▶ [Exercise prompt] An exact copy of the lines from the one containing "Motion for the" through the last line below is required; include both of those lines and no others.

▶ [Given material]
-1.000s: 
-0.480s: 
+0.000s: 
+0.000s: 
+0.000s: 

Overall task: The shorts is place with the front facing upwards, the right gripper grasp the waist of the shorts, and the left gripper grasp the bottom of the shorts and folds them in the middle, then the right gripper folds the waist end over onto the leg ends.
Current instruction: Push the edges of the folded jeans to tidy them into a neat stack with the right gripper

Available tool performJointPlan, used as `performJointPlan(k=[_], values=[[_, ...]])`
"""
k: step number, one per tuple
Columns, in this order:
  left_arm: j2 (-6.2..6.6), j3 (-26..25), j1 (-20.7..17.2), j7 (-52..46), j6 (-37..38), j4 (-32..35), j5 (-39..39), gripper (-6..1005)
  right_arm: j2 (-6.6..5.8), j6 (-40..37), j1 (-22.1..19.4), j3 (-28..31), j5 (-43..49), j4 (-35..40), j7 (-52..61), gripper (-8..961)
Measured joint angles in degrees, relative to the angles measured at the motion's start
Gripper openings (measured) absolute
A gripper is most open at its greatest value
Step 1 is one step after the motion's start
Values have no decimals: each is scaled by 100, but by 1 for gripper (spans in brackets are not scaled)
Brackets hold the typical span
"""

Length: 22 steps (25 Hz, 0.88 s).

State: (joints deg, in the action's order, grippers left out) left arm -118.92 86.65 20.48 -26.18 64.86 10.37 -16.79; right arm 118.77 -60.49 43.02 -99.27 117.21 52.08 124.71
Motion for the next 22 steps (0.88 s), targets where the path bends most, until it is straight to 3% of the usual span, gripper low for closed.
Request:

▶ [Exercise response]
Motion for the next 22 steps (0.88 s), targets where the path bends most, until it is straight to 3% of the usual span, gripper low for closed.
Request:

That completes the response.